Subscribe to the Heidelblog today!


  1. Brings to mind a WP article that stated: “…the regulative principle of worship, favoured by many Zwinglians, Calvinists and other radical reformers…”

    You say:
    “…virtually pure propaganda and worthless as any sort of fair-minded starting place for research. …….. This gives WP and lot of power as many will not bother to go beyond WP.”

    I would agree that this assessment applies to many WP articles. However, does anyone who is even mildly interested in researching something take WP seriously? Brings to mind those “intellectual” types in a previous era who has read the cliff notes version of something, it would become obvious in a conversation that they didn’t have a clue what they were talking about. Going back further, I’ve read the introductions in 100-150 year old published editions of some classic works, written by some professor of something or other at a prestigious university, where “…virtually pure propaganda and worthless” would be a fitting description. Or go way back and read Jerome’s “refutation” of those who would deny the doctrine of the perpetual virginity of Mary (none of the writings of those he wrote against have survived, of course). “…virtually pure propaganda and worthless” fits there too. Every era has its issues with the dissemination of knowledge, but the truth generally is there to be found. I’ll illustrate with an encouraging testimony from the USSR (Jerome’s extensive quotations of his opponents preserved some knowledge of them, which brought this to mind), of a man who had perhaps only dim early childhood memories of Christianity, who was driving through a remote area of Siberia with some colleagues. He recalled thinking how remote and pristine it was being hundreds of kilometers from any other people, when in a clearing ahead, they saw a snowman. He recalled the shock of seeing that and realizing that there must be someone around who had made it. This got him to thinking about where did we come from, in the beginning God, ect. (the spirit moves, right?). So, to search out his questions, he got a Bible, but the way he did it was interesting. He recalled that various atheistic scholars he has read in university has quoted extensively from Scripture in order to refute it. So, he assembled a “Bible” from those extensive quotations.
    I guess I find WP as annoying as the stupid comments some people unknowledgeable on the subject might leave on a technical video on youtube, but don’t take it any more seriously that that.

  2. I don’t doubt the problems with the specific cases mentioned, but I was in a talk given by a science education professor where she mentioned a study that found Wikipedia to be more accurate than Encyclopedia Brittanica. I can ask if I see her again for the specific study.

    I have encountered science and engineering professors using Wikipedia quite often, including in class, when attempting to find some information or giving the students an example of how to find information like melting temperatures, history of scientific figures, etc.

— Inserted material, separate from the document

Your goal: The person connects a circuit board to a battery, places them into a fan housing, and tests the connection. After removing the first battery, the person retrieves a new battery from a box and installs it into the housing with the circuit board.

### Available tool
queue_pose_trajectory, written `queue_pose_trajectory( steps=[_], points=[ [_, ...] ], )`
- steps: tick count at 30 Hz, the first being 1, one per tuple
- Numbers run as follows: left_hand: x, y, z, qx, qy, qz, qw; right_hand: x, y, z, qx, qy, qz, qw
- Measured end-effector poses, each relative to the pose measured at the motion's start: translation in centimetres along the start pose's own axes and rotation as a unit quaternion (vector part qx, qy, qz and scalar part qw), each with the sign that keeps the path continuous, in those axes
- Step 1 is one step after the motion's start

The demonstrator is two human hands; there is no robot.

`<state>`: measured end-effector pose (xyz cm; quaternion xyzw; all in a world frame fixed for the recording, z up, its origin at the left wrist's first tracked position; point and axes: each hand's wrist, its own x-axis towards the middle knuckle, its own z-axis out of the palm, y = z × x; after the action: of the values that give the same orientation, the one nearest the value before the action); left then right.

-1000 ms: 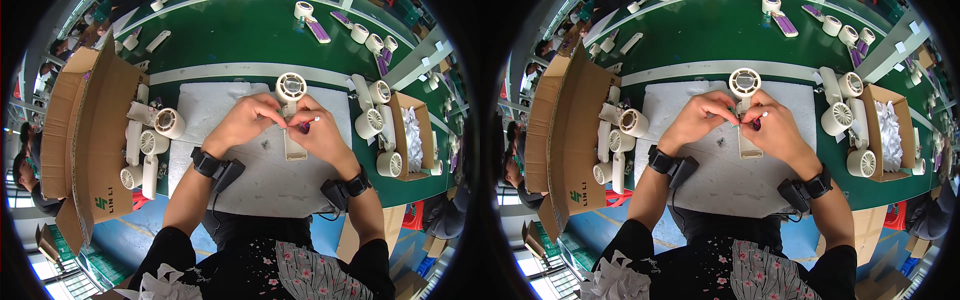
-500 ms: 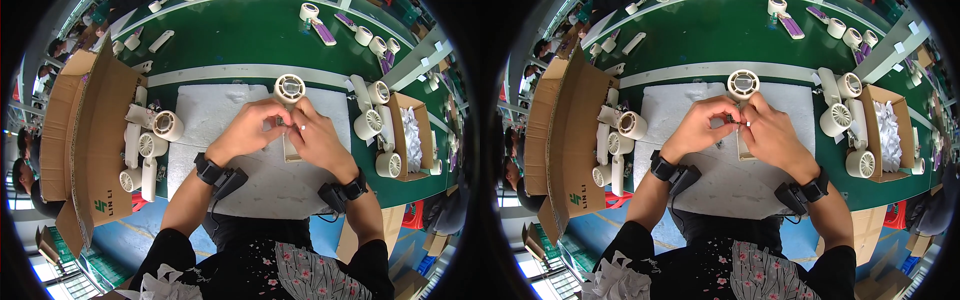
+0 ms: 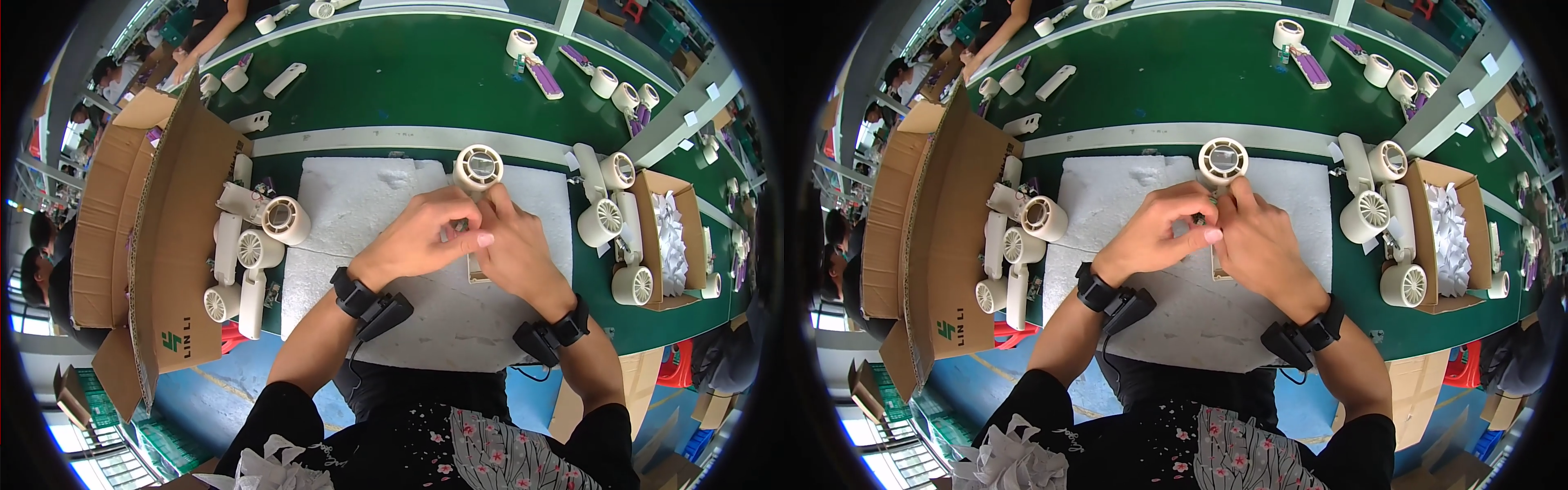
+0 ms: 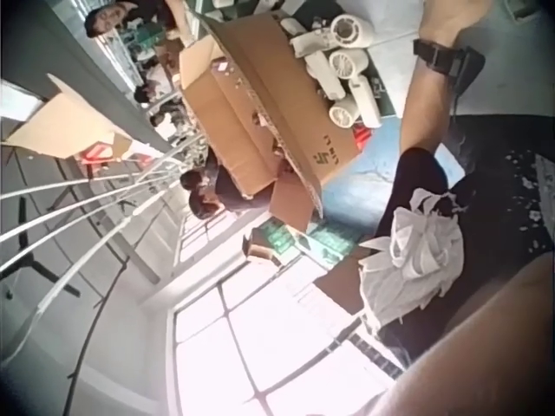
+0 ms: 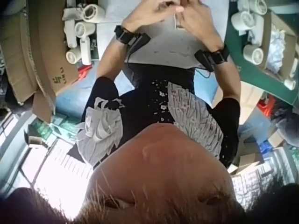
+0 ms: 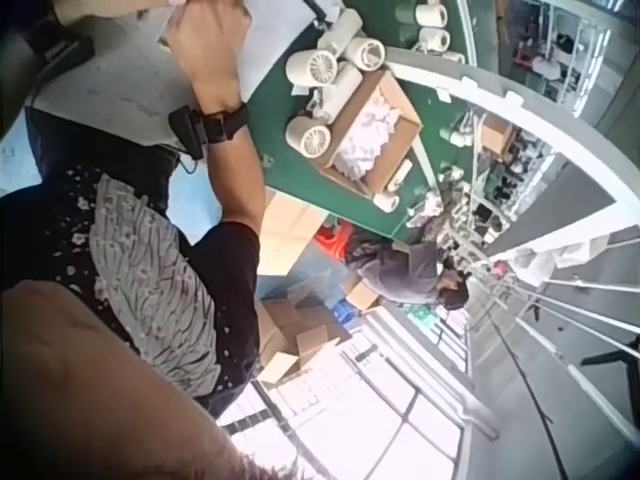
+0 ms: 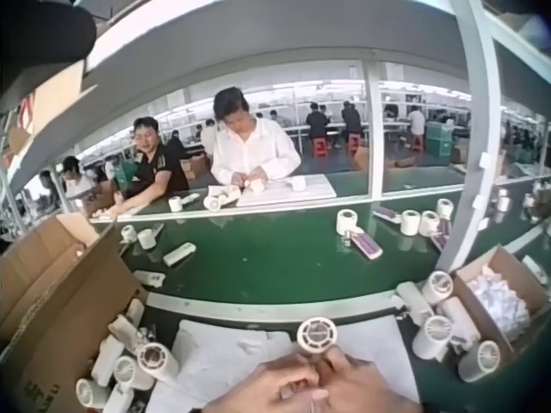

    • Oops, I misspelled “Britannica.”

      I also don’t know how to enter that ae combination. I guess I need to use something like Word.

  3. I agree with Alberto on the point he raised, WP does have some excellent science articles (of course me relating personal experience isn’t a scientific study:)) That being said, I wouldn’t hold up Britannica as much of a standard either….

  4. Dear Dr. Clark,

    I’m not sure that pointing out errors or biases in some articles on WP is a reason to suggest that it cannot be useful. Even credible publishers put out books and articles with errors and various biases ranging from the mild to the more extreme. Isn’t one of the principles of research to learn how to discern bias as you have demonstrated regarding the article on John Cotton?

    Quick changing digital media can be frustrating for a variety of reasons, but there is a subtle implication here that the same kinds of errors and biases do not exist in print media.

    Should a student outright accept something in WP as fact? No. Neither should a student outright accept the face value opinion of any single author’s claims, print or digital, as fact.

    I have a feeling that digital sources like WP are here to stay. It may be worth some of our time to engage where we think there are errors or biases. Besides, like it or not, I image that if you don’t take the time to add your thoughts to that article on theonomy you will eventually be doing it with red ink on some of your students’ papers.

    • Aaron,

      Yes there are biases in every medium, whether print or electronic. My concern is about the lack of editorial oversight. As far as I can tell anyone who is willing can add anything he will to a Wikipedia entry. That simply is not the case with traditional, edited, reference works. The medium (print or electronic) doesn’t matter. I have contributed to edited, professional electronic reference works. I have also contributed to printed reference works. Both were edited. There were quality controls in place. This is not to say that there are no errors in printed works. There are! I see them all the time. Indeed, I’m concerned about the generally declining editorial standards in print works even published by major academic publishers.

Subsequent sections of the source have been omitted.